## SUPPLIED MATERIAL
Content starts
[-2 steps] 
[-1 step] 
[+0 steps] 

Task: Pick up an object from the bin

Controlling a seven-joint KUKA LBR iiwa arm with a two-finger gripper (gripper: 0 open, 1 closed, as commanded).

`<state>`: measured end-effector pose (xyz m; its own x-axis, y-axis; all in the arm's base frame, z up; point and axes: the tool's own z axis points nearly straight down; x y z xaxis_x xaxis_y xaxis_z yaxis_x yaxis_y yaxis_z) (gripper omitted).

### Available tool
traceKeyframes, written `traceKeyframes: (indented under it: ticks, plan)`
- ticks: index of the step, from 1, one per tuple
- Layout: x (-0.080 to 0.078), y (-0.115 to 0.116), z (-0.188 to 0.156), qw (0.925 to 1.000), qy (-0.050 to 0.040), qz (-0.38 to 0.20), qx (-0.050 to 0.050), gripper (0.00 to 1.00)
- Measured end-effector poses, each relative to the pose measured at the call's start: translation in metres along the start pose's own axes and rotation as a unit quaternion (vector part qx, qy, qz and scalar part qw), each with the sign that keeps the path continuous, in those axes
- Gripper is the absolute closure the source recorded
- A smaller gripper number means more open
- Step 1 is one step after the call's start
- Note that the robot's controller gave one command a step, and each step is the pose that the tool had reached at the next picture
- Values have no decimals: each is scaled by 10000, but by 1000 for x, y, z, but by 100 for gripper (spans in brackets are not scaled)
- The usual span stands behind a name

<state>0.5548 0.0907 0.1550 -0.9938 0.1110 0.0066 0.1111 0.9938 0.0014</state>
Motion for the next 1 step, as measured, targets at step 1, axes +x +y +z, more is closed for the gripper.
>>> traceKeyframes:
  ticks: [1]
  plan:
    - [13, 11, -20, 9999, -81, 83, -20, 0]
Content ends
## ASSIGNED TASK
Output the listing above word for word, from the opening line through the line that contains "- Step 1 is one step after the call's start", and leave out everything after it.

## SOLUTION TO THIS TASK
[-2 steps] 
[-1 step] 
[+0 steps] 

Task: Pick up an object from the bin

Controlling a seven-joint KUKA LBR iiwa arm with a two-finger gripper (gripper: 0 open, 1 closed, as commanded).

`<state>`: measured end-effector pose (xyz m; its own x-axis, y-axis; all in the arm's base frame, z up; point and axes: the tool's own z axis points nearly straight down; x y z xaxis_x xaxis_y xaxis_z yaxis_x yaxis_y yaxis_z) (gripper omitted).

### Available tool
traceKeyframes, written `traceKeyframes: (indented under it: ticks, plan)`
- ticks: index of the step, from 1, one per tuple
- Layout: x (-0.080 to 0.078), y (-0.115 to 0.116), z (-0.188 to 0.156), qw (0.925 to 1.000), qy (-0.050 to 0.040), qz (-0.38 to 0.20), qx (-0.050 to 0.050), gripper (0.00 to 1.00)
- Measured end-effector poses, each relative to the pose measured at the call's start: translation in metres along the start pose's own axes and rotation as a unit quaternion (vector part qx, qy, qz and scalar part qw), each with the sign that keeps the path continuous, in those axes
- Gripper is the absolute closure the source recorded
- A smaller gripper number means more open
- Step 1 is one step after the call's start

This answer has now been given in full.